◆ **Your goal**
Transcribe exactly, and only, the lines that fall between the line containing "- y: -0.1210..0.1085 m" and the last line of the material, both ends included, omitting any pictures.
|---|
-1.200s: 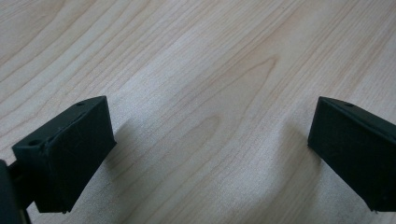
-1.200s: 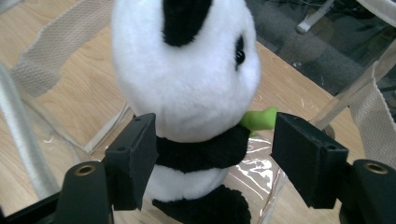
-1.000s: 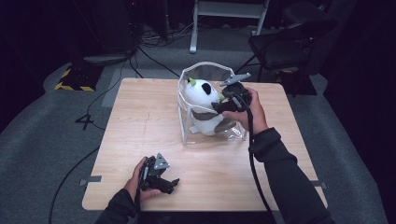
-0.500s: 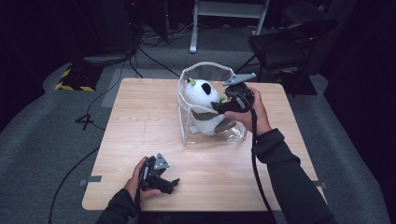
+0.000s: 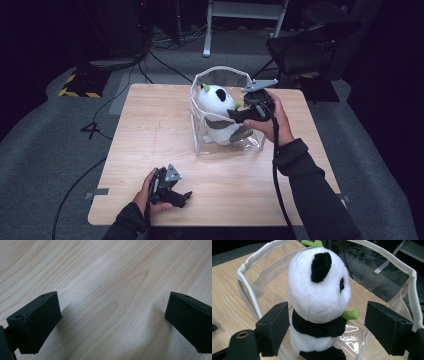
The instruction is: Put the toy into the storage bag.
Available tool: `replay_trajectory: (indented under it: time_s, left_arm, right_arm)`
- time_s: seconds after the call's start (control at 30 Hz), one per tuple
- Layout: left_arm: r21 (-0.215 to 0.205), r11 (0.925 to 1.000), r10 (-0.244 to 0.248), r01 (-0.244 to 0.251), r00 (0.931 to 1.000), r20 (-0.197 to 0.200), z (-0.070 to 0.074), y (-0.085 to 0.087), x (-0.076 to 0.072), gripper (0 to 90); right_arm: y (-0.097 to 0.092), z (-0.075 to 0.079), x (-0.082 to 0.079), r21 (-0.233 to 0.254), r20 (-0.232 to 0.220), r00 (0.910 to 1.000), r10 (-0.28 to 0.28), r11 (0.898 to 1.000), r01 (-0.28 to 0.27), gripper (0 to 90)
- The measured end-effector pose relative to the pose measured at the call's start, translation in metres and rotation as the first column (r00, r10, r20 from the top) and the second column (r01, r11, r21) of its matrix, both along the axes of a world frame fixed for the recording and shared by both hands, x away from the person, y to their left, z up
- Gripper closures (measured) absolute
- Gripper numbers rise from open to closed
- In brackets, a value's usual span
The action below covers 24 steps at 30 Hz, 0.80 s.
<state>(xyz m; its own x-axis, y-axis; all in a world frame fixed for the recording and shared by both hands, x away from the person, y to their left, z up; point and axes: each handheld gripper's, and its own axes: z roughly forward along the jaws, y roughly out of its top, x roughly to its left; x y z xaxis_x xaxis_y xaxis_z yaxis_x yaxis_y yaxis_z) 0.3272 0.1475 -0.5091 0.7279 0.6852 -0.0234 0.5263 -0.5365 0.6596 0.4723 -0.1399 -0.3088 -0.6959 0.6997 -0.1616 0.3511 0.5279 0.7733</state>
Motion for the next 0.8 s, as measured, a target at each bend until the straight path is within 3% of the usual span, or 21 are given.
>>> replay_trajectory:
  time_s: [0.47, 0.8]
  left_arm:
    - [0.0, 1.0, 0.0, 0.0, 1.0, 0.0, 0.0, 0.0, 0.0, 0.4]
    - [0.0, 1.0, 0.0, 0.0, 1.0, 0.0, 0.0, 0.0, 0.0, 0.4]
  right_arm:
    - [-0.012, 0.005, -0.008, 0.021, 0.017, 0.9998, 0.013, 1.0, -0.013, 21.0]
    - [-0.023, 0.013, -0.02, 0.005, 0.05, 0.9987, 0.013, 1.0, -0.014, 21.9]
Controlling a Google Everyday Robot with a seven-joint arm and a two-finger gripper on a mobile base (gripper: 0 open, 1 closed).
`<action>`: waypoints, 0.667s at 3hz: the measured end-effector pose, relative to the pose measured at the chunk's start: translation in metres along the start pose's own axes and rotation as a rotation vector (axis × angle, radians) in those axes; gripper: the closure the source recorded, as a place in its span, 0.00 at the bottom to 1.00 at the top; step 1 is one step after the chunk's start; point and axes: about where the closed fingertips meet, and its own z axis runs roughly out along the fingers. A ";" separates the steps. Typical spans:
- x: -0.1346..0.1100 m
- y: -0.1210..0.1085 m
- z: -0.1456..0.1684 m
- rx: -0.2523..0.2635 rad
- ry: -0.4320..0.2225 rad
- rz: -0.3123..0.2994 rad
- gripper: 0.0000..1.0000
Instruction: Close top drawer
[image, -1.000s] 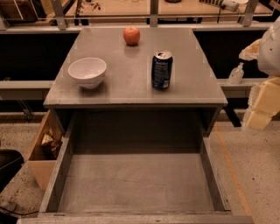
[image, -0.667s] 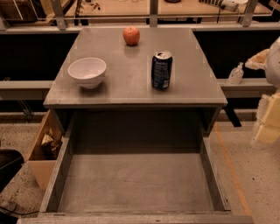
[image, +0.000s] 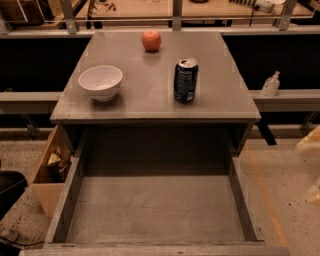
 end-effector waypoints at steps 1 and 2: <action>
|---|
◆ **Solved problem**
- y: -0.1210..0.1085 m
- z: -0.1456..0.1684 m
- rx: -0.2523..0.2635 rad
- ry: -0.4320..0.2225 rad
- rz: -0.3123..0.2994 rad
- gripper: 0.0000..1.0000
Instruction: Close top drawer
[image, -1.000s] 
[image, -0.667s] 
[image, +0.000s] 
 end-effector waypoints at steps 1 and 2: <action>

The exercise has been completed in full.